TASK - Check every line below for the string "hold", and copy the lines that contain it.

GIVEN DATA -

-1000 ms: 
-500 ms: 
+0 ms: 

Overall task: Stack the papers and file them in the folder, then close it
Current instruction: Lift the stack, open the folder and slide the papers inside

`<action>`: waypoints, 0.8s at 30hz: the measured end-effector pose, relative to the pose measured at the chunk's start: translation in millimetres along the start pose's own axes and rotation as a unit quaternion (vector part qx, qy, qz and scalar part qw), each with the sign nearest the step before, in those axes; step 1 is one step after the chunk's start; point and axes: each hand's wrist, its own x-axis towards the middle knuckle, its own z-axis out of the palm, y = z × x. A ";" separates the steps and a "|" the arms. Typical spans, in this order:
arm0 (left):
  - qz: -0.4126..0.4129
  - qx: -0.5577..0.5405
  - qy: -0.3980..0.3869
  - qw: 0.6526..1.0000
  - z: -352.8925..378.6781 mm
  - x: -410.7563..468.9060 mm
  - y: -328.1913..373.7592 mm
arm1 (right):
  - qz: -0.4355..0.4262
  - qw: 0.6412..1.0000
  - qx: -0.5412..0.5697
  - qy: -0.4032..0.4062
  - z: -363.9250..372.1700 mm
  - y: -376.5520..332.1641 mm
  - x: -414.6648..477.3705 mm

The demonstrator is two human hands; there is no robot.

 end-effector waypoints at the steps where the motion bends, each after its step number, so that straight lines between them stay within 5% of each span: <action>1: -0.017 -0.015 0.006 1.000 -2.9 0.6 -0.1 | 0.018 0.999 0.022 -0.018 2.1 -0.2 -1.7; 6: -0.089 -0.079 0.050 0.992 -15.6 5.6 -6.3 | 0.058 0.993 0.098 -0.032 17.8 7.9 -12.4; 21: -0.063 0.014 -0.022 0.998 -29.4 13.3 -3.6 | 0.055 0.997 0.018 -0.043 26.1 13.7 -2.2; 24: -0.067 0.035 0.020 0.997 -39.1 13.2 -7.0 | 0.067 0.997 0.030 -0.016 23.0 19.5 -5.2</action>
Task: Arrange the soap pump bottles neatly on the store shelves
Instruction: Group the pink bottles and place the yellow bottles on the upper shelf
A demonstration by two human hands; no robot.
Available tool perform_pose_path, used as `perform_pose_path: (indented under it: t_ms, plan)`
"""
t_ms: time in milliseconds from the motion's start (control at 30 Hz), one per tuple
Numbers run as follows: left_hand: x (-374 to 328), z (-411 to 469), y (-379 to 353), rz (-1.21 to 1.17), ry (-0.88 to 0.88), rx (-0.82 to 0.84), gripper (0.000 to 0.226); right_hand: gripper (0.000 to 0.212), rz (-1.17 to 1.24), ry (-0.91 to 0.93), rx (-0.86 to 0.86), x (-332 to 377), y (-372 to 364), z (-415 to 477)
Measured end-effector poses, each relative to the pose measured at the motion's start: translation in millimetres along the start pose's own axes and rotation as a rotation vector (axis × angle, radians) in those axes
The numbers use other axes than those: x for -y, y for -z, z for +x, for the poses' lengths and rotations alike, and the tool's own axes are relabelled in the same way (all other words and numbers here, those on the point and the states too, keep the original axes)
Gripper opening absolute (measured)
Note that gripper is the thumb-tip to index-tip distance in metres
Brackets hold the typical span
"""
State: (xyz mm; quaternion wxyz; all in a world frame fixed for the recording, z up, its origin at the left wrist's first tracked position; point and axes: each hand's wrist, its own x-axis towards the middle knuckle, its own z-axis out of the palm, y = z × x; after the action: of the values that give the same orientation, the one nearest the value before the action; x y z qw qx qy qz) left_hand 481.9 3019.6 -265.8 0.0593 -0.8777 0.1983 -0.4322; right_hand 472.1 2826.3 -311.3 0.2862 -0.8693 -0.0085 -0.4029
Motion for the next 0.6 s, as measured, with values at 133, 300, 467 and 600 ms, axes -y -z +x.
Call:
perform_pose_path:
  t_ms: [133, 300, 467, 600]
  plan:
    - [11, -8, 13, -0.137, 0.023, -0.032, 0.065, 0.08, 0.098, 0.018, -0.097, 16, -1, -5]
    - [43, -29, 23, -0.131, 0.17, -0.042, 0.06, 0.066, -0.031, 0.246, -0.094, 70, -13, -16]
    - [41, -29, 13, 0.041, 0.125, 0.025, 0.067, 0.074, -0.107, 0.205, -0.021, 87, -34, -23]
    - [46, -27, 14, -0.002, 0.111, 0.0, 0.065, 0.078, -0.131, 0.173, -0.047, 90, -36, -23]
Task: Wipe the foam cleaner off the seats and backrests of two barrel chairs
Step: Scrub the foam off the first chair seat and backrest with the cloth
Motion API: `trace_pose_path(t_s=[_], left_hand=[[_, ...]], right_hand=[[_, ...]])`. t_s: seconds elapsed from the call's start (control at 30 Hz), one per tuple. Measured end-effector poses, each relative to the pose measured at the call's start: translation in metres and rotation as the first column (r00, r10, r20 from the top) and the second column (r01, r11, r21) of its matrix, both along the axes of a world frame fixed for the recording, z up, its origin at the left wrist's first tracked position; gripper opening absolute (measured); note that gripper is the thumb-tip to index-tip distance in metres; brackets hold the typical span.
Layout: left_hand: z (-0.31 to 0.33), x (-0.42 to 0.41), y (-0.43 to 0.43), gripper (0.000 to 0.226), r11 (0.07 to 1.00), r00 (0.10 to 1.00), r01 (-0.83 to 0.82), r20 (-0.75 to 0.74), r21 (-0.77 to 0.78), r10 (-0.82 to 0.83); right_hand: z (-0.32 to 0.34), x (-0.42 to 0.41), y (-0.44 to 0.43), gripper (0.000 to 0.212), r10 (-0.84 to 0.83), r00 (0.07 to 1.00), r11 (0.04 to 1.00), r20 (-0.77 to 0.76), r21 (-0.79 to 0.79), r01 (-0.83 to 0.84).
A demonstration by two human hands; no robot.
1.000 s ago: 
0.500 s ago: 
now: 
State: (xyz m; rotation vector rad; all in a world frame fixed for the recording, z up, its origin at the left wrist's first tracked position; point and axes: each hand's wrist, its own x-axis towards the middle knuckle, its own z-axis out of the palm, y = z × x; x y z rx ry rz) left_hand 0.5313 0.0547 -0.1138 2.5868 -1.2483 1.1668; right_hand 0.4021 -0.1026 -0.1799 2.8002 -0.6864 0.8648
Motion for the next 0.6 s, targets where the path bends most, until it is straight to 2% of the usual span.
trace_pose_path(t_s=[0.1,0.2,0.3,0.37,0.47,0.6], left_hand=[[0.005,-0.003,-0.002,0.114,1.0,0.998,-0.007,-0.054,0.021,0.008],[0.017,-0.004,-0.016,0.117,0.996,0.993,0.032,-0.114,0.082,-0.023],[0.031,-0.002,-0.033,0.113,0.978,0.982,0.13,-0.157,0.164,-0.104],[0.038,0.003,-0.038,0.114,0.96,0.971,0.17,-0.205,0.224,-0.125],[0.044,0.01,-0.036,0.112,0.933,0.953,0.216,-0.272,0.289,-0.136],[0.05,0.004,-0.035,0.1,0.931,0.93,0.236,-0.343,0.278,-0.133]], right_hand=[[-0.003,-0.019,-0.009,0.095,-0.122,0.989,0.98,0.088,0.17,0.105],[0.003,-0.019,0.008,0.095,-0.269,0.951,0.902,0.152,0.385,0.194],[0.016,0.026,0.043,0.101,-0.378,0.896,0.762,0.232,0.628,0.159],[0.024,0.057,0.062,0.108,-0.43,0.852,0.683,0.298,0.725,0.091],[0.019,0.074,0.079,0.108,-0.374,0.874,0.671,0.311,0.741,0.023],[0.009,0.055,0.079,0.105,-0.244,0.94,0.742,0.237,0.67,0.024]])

TASK ANSWER -
Brackets hold the typical span
Motion API: `trace_pose_path(t_s=[_], left_hand=[[_, ...]], right_hand=[[_, ...]])`. t_s: seconds elapsed from the call's start (control at 30 Hz), one per tuple. Measured end-effector poses, each relative to the pose measured at the call's start: translation in metres and rotation as the first column (r00, r10, r20 from the top) and the second column (r01, r11, r21) of its matrix, both along the axes of a world frame fixed for the recording, z up, its origin at the left wrist's first tracked position; gripper opening absolute (measured); note that gripper is the thumb-tip to index-tip distance in metres; brackets hold the typical span.

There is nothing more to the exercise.